Demolition of the rear of the cottage connects the original interior to the garden and maximises daylight.
The extension, on the north-eastern quadrant of the site, opens to the luscious garden and courtyard. The interior softy shaded by an overhead pergola and external trellised green wall.
New Bethlehem House | Tim Penny Architecture + Interiors Pty Ltd

Bethlehem House has high quality spaces, materials and finishes to create calm and peaceful spaces, whilst providing seamless access for services, care and support for the residents with complex needs. The design echoes the underpinning concept that everyone is valued and the men are in an environment that can provide the best possible opportunity to transition out of homelessness into a home.
Murdolo Apartments | ROSEVEAR STEPHENSON

In mid 2014, we were approached by the owner of 258 Macquarie Street, who nearly lost the property to fire shortly after it’s purchase leaving a dilapidated rental property uninhabitable and an owner with an enormous challenge.
Around the same time AirBnB was emerging and we suggested adapting the building specifically to this new typology to achieve the returns required to fund the restoration demands.
We developed a policy of removing the intrusive elements, repairing damaged external fabric where required and distinctly inserting new elements within the existing spaces and externally as clear modern attachments. Where existing fabric could remain in it’s current state, it was left that way, “even the fire history” such that a patina of eras is on display.
During the 258 construction, 260 was purchased by the owner allowing us to restore both terraces as a whole and reestablish their stately Georgian presence on Macquarie Street.
‘Littoralis’ Midway Point | Leigh Woolley Architect

Attracted by the inter-tidal character and abundant bird life of the Pittwater embayment, the owners chose Midway Point, east of Hobart, to retire into.

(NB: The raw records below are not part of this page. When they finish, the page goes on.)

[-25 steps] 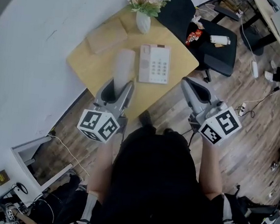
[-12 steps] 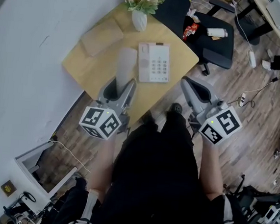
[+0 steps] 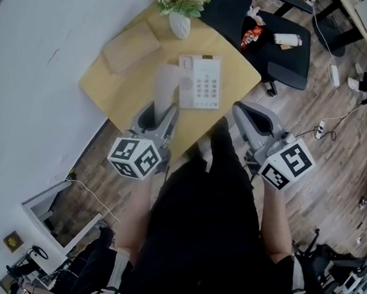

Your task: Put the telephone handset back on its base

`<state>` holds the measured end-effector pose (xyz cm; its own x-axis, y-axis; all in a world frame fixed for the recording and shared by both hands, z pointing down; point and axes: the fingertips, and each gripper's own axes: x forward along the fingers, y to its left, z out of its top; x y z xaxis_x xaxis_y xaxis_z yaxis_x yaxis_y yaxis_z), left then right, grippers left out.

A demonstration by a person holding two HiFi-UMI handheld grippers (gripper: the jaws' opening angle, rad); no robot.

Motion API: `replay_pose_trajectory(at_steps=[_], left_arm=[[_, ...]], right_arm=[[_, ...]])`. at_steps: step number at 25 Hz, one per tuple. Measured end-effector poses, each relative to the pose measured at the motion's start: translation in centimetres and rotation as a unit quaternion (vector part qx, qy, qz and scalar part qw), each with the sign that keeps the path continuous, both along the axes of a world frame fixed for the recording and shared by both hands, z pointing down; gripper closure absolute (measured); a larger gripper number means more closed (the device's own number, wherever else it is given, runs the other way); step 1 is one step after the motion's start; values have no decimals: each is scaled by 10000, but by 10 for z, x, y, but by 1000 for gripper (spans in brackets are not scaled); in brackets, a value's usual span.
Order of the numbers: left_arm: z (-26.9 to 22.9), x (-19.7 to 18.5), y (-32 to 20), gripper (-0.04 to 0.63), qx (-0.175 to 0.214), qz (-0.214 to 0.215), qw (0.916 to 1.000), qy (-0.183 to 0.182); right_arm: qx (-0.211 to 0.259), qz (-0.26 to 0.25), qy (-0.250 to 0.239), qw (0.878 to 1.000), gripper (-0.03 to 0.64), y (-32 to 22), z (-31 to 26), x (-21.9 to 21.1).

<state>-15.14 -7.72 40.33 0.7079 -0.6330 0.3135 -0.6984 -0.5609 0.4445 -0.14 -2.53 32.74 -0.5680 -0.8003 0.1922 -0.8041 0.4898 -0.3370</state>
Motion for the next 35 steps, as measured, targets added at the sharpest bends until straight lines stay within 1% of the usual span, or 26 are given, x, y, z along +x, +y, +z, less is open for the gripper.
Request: replay_pose_trajectory(at_steps=[10,15,19,28,32,35], left_arm=[[28,20,-28,380,-315,-417,9985,-162],[49,36,-41,380,-478,-401,9976,-315],[68,47,-51,380,-632,-510,9959,-402],[118,52,-78,380,-982,-868,9889,-701],[138,55,-83,380,-1129,-919,9860,-811],[158,57,-86,380,-1262,-916,9829,-983]], right_arm=[[-92,-537,-20,9985,617,-43,3,16],[-150,-812,-45,9966,617,-66,11,22],[-213,-1012,-71,9946,617,-82,18,28],[-438,-1513,-106,9875,617,-113,38,39],[-522,-1687,-106,9842,617,-124,48,44],[-574,-1796,-101,9820,617,-130,54,47]])
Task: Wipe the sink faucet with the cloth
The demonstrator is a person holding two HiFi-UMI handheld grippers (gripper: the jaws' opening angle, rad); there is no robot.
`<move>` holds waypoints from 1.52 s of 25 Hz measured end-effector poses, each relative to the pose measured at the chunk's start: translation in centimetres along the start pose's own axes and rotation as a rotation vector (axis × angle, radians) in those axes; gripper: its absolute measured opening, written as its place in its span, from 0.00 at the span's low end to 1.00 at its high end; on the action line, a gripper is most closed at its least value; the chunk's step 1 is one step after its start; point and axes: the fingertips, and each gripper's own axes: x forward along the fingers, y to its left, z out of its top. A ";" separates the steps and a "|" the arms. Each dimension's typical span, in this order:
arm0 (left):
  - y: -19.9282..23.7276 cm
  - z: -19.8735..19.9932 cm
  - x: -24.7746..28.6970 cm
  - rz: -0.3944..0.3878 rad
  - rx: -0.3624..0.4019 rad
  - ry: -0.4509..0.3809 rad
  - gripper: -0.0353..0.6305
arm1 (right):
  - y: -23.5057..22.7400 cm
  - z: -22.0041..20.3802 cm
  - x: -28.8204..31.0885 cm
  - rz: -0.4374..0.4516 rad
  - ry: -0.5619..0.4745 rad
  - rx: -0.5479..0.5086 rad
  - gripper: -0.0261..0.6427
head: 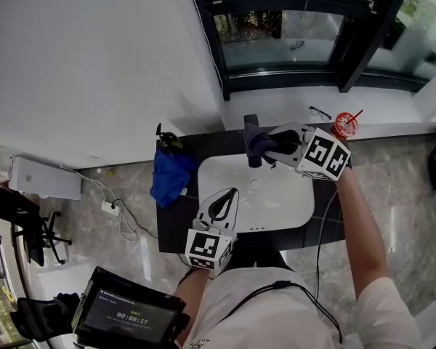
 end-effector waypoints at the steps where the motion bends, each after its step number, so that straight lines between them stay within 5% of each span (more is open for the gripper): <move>1: 0.0 0.1 0.0 0.001 0.003 0.000 0.04 | -1.0 0.3 -0.3 -0.029 -0.013 -0.001 0.22; 8: 0.4 -0.2 0.4 0.012 -0.010 0.008 0.04 | -7.8 1.0 0.6 -0.226 -0.020 -0.016 0.22; 16: 1.3 0.2 0.7 0.042 -0.011 0.008 0.04 | -10.7 0.6 4.7 -0.250 0.063 -0.043 0.22; 22: 2.2 0.0 0.8 0.056 -0.024 0.016 0.04 | -10.3 -2.0 7.6 -0.195 0.174 -0.051 0.22; 38: 0.5 0.4 1.5 0.009 -0.005 0.009 0.04 | -0.8 -3.7 6.1 0.106 0.220 -0.014 0.22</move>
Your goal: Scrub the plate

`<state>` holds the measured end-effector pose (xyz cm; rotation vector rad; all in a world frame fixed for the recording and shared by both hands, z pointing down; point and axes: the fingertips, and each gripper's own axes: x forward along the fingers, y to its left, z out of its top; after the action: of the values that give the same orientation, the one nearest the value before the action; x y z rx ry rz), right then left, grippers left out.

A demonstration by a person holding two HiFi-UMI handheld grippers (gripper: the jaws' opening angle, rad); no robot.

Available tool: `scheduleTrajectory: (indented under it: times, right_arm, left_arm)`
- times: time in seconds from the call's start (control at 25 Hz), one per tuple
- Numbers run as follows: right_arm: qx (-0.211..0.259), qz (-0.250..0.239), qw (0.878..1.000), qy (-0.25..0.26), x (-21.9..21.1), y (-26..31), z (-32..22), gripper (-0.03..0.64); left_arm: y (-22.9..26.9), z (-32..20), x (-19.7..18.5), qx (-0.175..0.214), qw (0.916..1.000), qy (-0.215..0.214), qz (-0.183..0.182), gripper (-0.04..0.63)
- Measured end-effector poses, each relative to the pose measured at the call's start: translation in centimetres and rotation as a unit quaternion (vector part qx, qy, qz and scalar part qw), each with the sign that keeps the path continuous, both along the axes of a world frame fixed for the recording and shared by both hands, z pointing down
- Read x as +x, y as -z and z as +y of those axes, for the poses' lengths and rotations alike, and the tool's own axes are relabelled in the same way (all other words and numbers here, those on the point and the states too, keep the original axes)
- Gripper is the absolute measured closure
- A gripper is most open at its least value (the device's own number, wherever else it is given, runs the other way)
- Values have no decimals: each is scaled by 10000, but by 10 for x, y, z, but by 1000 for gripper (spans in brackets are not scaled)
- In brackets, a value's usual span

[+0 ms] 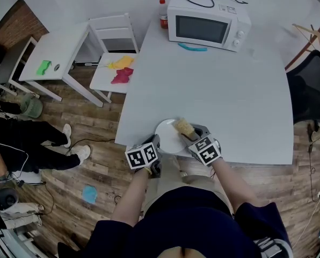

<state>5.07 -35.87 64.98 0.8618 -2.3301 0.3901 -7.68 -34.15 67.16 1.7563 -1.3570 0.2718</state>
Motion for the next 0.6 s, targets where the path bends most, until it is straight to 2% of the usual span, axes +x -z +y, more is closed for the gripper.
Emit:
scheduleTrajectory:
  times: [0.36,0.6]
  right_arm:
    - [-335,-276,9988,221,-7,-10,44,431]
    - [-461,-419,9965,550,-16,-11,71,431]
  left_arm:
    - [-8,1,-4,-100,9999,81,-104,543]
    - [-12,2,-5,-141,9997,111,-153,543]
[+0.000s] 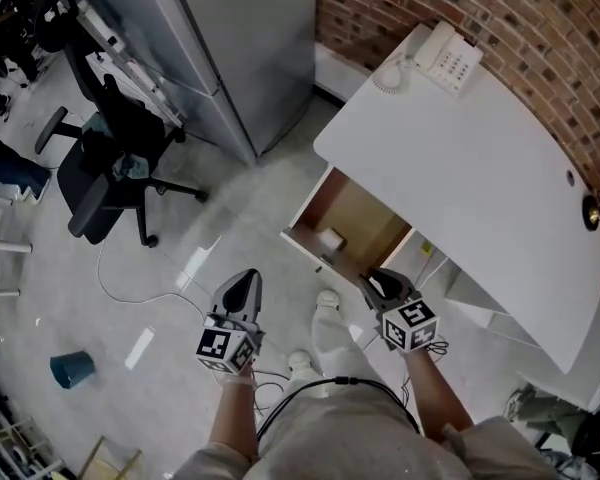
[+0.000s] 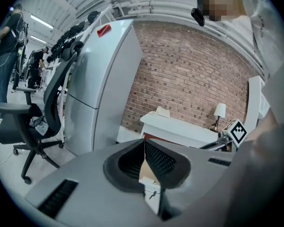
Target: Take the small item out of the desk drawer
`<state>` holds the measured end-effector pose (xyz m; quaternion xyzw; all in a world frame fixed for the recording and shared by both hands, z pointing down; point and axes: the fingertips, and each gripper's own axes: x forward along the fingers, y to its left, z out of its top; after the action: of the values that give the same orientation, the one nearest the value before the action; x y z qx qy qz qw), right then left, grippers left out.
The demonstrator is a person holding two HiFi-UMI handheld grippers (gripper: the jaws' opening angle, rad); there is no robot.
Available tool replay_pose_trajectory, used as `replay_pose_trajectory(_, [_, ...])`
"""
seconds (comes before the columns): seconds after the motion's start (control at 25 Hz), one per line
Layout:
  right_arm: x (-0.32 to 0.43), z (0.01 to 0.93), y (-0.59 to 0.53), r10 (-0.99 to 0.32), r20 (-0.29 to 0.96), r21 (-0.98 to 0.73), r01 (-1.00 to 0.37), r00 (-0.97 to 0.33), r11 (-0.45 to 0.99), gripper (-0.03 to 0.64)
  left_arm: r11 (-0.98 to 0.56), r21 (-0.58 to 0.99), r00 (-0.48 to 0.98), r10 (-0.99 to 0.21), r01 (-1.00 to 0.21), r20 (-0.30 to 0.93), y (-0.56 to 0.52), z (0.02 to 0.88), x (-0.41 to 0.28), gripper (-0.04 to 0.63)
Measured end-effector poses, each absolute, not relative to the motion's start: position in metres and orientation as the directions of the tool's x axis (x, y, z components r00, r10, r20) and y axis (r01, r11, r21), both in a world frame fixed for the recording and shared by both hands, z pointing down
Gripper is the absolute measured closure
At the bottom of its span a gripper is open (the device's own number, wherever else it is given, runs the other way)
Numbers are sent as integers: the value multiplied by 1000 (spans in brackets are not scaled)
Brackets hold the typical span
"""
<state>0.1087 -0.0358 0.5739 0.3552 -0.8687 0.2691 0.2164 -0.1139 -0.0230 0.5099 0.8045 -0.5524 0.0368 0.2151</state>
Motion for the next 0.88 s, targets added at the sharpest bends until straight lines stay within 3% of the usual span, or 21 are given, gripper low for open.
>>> replay_pose_trajectory(0.88, [56,682,-100,-246,758,-324,-676,-604,661,485,-286,328,394,-857,-900,333,-86,564,-102,587])
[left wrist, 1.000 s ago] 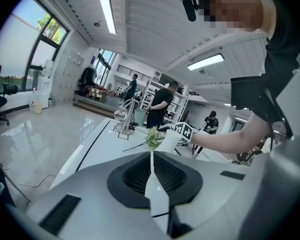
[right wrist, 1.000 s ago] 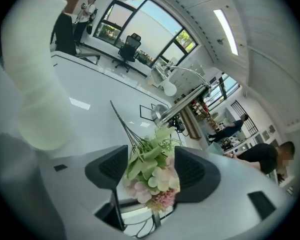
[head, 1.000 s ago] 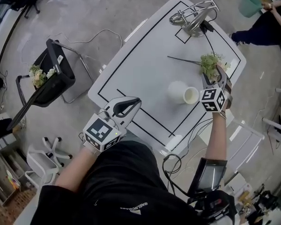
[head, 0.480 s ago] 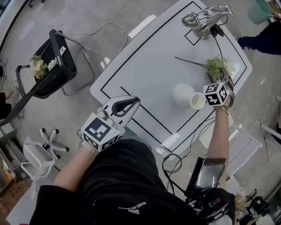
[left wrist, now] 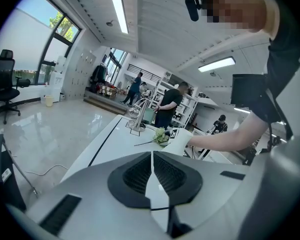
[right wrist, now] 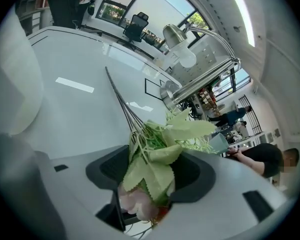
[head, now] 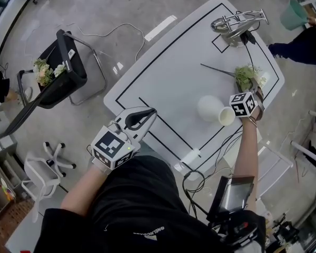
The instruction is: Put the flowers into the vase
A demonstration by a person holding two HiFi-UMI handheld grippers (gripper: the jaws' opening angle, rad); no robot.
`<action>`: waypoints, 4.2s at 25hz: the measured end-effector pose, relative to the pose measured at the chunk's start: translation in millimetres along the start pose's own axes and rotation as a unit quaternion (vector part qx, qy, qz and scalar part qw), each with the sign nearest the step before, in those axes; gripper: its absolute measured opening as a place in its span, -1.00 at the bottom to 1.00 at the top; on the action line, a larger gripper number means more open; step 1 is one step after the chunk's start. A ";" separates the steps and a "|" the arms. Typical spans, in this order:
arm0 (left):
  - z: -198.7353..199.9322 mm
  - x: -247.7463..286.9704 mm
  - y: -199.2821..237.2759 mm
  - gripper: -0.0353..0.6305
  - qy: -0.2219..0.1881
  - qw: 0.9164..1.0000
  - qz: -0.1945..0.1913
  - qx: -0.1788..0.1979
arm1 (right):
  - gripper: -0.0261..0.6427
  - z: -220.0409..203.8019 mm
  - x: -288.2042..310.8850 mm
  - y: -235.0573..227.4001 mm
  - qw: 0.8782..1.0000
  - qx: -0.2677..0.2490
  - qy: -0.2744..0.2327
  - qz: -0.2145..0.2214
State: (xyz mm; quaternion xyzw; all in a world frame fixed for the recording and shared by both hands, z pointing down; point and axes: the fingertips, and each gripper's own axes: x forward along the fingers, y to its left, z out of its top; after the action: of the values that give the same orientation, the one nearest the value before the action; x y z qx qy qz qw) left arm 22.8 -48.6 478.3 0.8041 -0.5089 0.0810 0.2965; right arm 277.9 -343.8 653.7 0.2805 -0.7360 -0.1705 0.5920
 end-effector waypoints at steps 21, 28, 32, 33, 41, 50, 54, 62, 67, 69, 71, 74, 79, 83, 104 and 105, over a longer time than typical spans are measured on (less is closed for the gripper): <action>-0.5 -22.8 6.2 -0.88 -0.016 1.000 -0.011 -0.010 | -0.46 -17.7 -52.0 -34.0 0.997 0.037 0.028 -0.065; 4.1 -22.8 0.0 -0.88 -0.017 0.999 -0.039 0.001 | -0.46 -35.8 -93.7 -50.9 0.992 0.042 0.046 -0.111; 9.5 -19.8 -8.1 -0.88 -0.018 0.998 -0.063 0.012 | -0.46 -45.4 -125.4 -62.3 0.988 0.041 0.056 -0.138; 10.7 -18.9 -10.4 -0.88 -0.017 0.997 -0.071 0.015 | -0.46 -47.7 -135.5 -65.0 0.987 0.043 0.058 -0.145; 25.0 -6.6 -23.3 -0.88 -0.010 0.992 -0.122 0.034 | -0.46 -53.8 -204.0 -77.8 0.977 0.003 0.085 -0.195; 37.7 17.2 -46.3 -0.88 -0.002 0.979 -0.195 0.059 | -0.46 -49.5 -278.9 -72.6 0.960 -0.063 0.125 -0.242; 38.5 27.9 -58.3 -0.88 0.011 0.971 -0.229 0.071 | -0.46 -43.1 -308.7 -68.4 0.953 -0.080 0.141 -0.256; 39.2 55.0 -71.8 -0.87 0.034 0.958 -0.269 0.097 | -0.46 -20.8 -339.5 -51.0 0.933 -0.154 0.182 -0.268; 37.1 74.2 -84.4 -0.85 0.051 0.946 -0.289 0.139 | -0.46 -11.5 -346.1 -34.4 0.924 -0.188 0.202 -0.267; 36.3 82.6 -88.1 -0.83 0.055 0.943 -0.293 0.147 | -0.46 -9.0 -347.9 -31.7 0.918 -0.199 0.210 -0.270; 33.9 91.4 -91.1 -0.81 0.060 0.941 -0.295 0.154 | -0.46 -7.0 -348.8 -30.3 0.913 -0.211 0.219 -0.271; 29.5 104.0 -97.4 -0.76 0.070 0.937 -0.301 0.163 | -0.46 -3.9 -351.7 -28.8 0.904 -0.233 0.233 -0.272; 23.5 121.9 -106.5 -0.74 0.085 0.929 -0.312 0.178 | -0.46 5.0 -352.3 -24.6 0.897 -0.257 0.241 -0.267; 15.8 132.1 -109.6 -0.74 0.102 0.926 -0.316 0.180 | -0.45 13.7 -344.0 -17.5 0.900 -0.260 0.239 -0.258; 2.4 149.6 -114.4 -0.74 0.122 0.922 -0.328 0.164 | -0.33 73.0 -309.4 38.6 0.918 -0.289 0.178 -0.206; 2.3 149.3 -113.9 -0.74 0.122 0.922 -0.328 0.164 | -0.33 76.7 -306.6 43.8 0.921 -0.287 0.172 -0.199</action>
State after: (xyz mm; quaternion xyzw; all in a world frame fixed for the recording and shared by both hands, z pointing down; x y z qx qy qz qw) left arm 191.1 -130.0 496.0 0.9473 -0.1561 0.1595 0.2299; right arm 237.9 -127.2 422.9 0.2643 -0.4713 -0.4381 0.7184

Maximising connection to the waterplane of the bay, the new dwelling provides both a living and viewing platform adjacent the coastal reserve and its abundant littoral shore.
In a compact plan providing diverse living spaces, the threshold between inside and outside is reinforced as a uniform datum. External edges in the sun, and out of the wind extend the interior outward providing local and regional orientation.
The design response has been to future proof the site for its retired owners by providing grade access via the driveway to the new dwelling, and its level living platform. Supplemented by vegetable and feature gardens, an existing dwelling provides ancillary accommodation (for a carer) to extend their longevity on the peninsula.